**Work to complete:**
Copy each line from the listing below where the word "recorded" shows up.

**Data below:**
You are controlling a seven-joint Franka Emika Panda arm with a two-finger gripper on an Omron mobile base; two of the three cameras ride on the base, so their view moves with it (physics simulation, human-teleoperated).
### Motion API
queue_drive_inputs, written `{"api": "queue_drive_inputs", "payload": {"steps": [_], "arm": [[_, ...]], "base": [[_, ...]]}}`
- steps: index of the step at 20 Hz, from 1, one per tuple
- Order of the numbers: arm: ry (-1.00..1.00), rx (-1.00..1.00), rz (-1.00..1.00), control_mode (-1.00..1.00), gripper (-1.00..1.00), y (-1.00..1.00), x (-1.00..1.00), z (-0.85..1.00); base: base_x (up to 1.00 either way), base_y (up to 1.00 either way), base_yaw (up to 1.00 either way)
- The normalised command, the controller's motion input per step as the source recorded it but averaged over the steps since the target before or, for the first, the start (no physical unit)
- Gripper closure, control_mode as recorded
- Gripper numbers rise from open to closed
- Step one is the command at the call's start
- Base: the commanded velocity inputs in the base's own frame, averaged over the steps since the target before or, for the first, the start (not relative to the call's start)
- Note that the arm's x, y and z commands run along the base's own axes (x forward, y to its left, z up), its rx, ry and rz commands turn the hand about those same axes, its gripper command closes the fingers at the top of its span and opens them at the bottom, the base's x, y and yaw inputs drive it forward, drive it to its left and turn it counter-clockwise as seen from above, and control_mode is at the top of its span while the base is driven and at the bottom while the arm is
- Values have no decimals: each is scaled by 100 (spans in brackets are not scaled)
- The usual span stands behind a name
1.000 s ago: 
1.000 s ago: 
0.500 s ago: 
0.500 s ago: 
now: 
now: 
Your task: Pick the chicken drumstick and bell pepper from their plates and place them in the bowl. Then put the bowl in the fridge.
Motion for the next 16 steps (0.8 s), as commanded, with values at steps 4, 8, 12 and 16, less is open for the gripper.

**Answer to the problem:**
- The normalised command, the controller's motion input per step as the source recorded it but averaged over the steps since the target before or, for the first, the start (no physical unit)
- Gripper closure, control_mode as recorded

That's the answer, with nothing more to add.